掺苯富氢焦炉气体H2/CH4/CO/N2/CO2替代混合物的燃烧特性

本实验研究了苯掺杂对富氢焦炉煤气（COG）替代混合物H2/CH4/CO/N2/CO2（以下简称COGb）燃烧和排放特性的影响，以区分并与不同的焦炉替代混合物H2/CH4/CO（以下简称COGa）进行比较。与COGa混合物只包括工业级焦炉气体成分的主要成分不同，COGb还考虑了次要成分，以便全面了解在工业规模上燃烧焦炉气体混合物时发生的化学和物理现象。以苯(C6H6) -为代表的苯(BTX) -掺杂COG混合物的目的是研究富氢燃烧过程中芳香族化合物对NOx生成的直接和间接影响。在半工业规模的炉中，在不同的化学计量条件下，工业级富含h2的COGb火焰中掺杂不同水平的苯（C6H6）（高达5% v/v），可以收集大量关于温度、废气排放和重要化学自由基（包括OH和CH）的化学发光特征的数据。结果表明，在焦炉煤气火焰中，火焰温度、NO形成和烟尘形成之间存在苯驱动的三向相互作用。

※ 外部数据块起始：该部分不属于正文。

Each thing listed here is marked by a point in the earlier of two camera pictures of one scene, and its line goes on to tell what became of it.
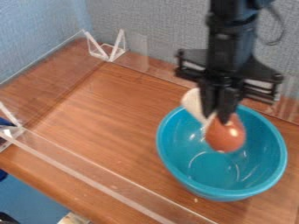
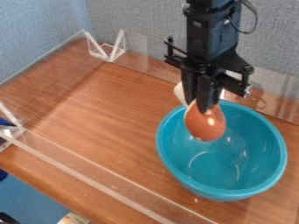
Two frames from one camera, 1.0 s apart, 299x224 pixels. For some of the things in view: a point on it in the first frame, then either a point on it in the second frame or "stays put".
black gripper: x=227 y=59 to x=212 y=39
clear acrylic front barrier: x=93 y=175 stays put
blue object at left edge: x=4 y=122 stays put
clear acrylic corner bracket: x=104 y=51 stays put
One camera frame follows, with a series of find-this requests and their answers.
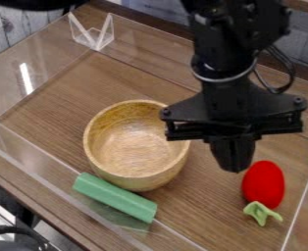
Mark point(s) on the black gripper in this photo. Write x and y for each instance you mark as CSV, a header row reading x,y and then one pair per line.
x,y
235,109

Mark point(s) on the red felt fruit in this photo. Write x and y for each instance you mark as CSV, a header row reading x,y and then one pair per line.
x,y
264,190

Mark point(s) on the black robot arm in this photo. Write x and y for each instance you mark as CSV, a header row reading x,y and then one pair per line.
x,y
233,30

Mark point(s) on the wooden bowl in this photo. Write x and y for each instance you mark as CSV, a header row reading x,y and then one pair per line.
x,y
127,149

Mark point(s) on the green rectangular block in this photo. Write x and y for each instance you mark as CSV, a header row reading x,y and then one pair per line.
x,y
115,197

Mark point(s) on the clear acrylic tray walls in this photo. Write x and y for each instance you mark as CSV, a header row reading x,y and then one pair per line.
x,y
56,84

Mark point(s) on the black metal stand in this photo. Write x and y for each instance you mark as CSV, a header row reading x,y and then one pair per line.
x,y
19,238

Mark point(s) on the clear acrylic corner bracket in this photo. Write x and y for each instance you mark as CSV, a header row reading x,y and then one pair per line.
x,y
94,38

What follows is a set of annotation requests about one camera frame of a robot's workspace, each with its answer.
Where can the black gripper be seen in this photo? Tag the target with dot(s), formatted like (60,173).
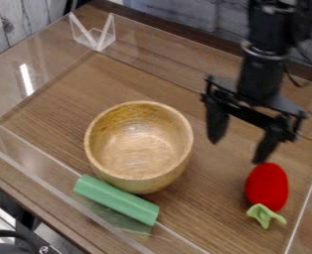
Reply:
(277,115)

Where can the red felt fruit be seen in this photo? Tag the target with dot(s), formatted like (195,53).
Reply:
(266,192)

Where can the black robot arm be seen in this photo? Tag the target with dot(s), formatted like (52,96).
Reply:
(279,25)

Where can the wooden bowl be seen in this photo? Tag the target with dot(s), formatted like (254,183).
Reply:
(137,144)

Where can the clear acrylic tray walls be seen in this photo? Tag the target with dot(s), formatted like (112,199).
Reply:
(56,85)

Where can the green rectangular block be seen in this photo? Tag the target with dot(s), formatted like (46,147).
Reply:
(116,199)

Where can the black metal stand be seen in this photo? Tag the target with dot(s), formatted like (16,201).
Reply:
(18,240)

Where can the clear acrylic corner bracket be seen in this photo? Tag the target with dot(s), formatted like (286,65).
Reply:
(93,38)

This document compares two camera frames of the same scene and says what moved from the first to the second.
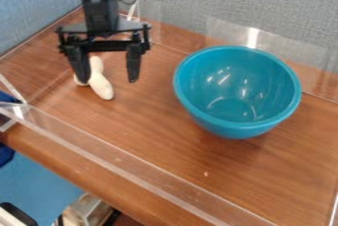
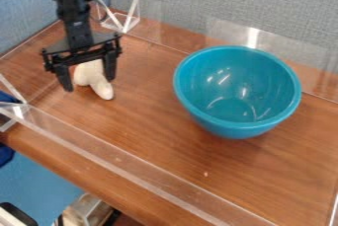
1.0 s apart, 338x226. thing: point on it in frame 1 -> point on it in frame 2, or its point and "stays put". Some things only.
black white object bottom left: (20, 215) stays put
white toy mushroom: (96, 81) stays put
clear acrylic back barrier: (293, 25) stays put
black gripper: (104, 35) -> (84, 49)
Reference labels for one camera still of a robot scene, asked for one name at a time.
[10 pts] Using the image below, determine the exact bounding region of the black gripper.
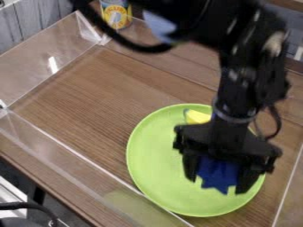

本文章由计算机程序翻译，如有差异，请以英文原文为准。

求助全文

约1分钟内获得全文求助全文

来源期刊

Fuel Processing Technology 工程技术-工程：化工

CiteScore

13.20

自引率

9.30%

发文量

398

审稿时长

26 days

期刊介绍： Fuel Processing Technology (FPT) deals with the scientific and technological aspects of converting fossil and renewable resources to clean fuels, value-added chemicals, fuel-related advanced carbon materials and by-products. In addition to the traditional non-nuclear fossil fuels, biomass and wastes, papers on the integration of renewables such as solar and wind energy and energy storage into the fuel processing processes, as well as papers on the production and conversion of non-carbon-containing fuels such as hydrogen and ammonia, are also welcome. While chemical conversion is emphasized, papers on advanced physical conversion processes are also considered for publication in FPT. Papers on the fundamental aspects of fuel structure and properties will also be considered.